Thrombolytics are occasionally administered prior to PCI either as a failed primary revascularization protocol (rescue PCI) or as a facilitative modality in an attempt to enhance pre-PCI TIMI flow (facilitated PCI). Three recent trials, MERLIN (23), REACT (24), and STOPAMI (25), suggested greater myocardial salvage and fewer MACE with rescue PCI compared to conservative therapy. Despite multiple recent trials CAPITAL AMI (26), BRAVE (27), ON-TIME (28), and GRACIA-1 (29), to date no trial has shown that facilitated PCI is superior to primary PCI alone. In fact, no trial has shown clinical benefit, and some trials have suggested harm. The largest trial to date, ASSENT-4, was stopped prematurely due to increased deaths, reinfarction, and MACE in the facilitated arm compared to primary PCI. Although, the AHA/ACC guidelines allowed facilitated PCI as a class IIb recommendation in high-risk patients where PCI will be delayed and there is a low risk of complications due to bleeding (15), given the data from recent trials showing harm, we do not recommend facilitation with thrombolytics. The use of GP IIb/IIIa inhibitors does not appear to cause harm, but these should not be used if their administration will delay transfer to the cath lab. This may be particularly a problem with the complex dosing regimens required for eptifibatide.

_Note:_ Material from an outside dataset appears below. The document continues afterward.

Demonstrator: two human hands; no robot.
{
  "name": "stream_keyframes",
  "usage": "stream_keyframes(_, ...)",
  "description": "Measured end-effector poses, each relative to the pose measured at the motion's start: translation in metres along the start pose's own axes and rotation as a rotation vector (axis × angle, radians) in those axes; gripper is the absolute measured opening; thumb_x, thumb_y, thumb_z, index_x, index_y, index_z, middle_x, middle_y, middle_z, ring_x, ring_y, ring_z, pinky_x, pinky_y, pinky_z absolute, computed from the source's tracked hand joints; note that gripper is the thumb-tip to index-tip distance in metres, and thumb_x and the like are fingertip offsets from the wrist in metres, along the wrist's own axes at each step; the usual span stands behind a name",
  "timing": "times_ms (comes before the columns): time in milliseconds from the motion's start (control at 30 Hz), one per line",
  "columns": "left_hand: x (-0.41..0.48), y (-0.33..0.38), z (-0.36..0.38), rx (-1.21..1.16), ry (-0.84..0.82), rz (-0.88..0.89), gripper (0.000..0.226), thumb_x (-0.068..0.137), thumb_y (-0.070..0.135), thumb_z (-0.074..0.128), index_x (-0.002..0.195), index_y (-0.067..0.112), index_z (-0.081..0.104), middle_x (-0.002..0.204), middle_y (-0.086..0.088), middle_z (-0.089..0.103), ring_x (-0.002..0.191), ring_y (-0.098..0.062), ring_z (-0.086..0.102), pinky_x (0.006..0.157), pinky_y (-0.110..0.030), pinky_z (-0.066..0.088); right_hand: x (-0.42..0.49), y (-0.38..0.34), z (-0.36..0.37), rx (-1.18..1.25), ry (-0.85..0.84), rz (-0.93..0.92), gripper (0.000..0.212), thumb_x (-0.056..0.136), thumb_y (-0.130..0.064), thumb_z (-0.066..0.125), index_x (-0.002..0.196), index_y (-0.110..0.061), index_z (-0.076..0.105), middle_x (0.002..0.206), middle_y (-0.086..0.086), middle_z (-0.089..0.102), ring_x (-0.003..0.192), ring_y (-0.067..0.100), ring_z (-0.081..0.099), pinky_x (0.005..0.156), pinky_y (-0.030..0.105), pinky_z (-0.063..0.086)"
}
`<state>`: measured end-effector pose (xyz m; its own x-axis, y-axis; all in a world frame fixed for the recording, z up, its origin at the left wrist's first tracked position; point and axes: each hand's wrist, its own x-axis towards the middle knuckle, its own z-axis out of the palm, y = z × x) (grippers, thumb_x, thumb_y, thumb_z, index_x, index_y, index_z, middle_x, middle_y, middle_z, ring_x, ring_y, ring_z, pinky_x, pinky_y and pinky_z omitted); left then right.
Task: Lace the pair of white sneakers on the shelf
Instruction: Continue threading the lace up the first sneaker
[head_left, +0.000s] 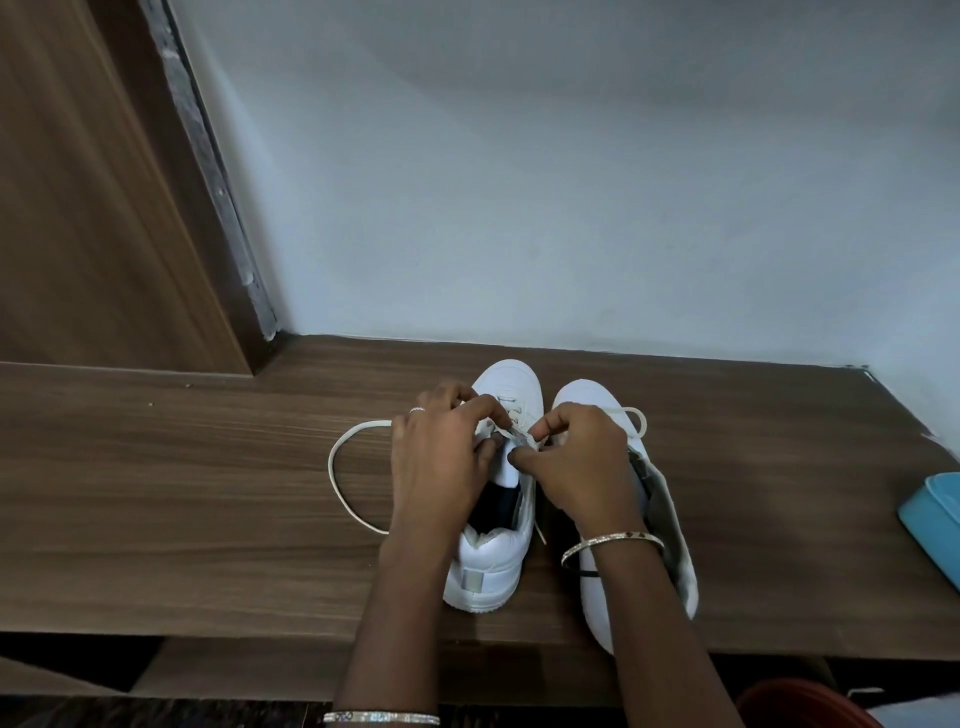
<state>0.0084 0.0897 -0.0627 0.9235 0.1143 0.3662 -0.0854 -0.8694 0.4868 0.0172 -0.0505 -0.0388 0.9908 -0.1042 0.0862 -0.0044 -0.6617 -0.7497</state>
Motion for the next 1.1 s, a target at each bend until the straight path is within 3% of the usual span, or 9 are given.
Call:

In patients 75 years of age or younger who have AMI with ST-segment elevation and who receive aspirin and a standard fibrinolytic regimen, the addition of clopidogrel was found to improve the patency rate of the infarct-related artery and reduce ischemic complications (30). Moreover, in the recent mega trial (COMMITT) that included over 40,000 patients with STEMI who were randomized to clopidogrel versus placebo, there was a decrease in the incidence of death and the composite incidence of death/MI/stroke with the use of clopidogrel for up to 4 weeks postdischarge. There was no increase in the incidence of major bleeding with the use of clopidogrel (31). However, it should be kept in mind that the preoperative use of clopidogrel in patients undergoing coronary artery bypass graft (CABC) surgery has been shown to be associated with a significantly increased risk of bleeding and blood transfusion (32). Because 90% of patients with STEMI who go to the cath lab will undergo primary PCI and, in our experience, virtually no patients with STEMI will undergo CABG in the first few days, we recommend 600-mg loading dose of clopidogrel in the EC. The higher dose provides more rapid onset of action and more complete platelet inhibition. We usually continue clopidogrel for 9 to 12 months based on the results from the CURE (33) and CREDO trials (34).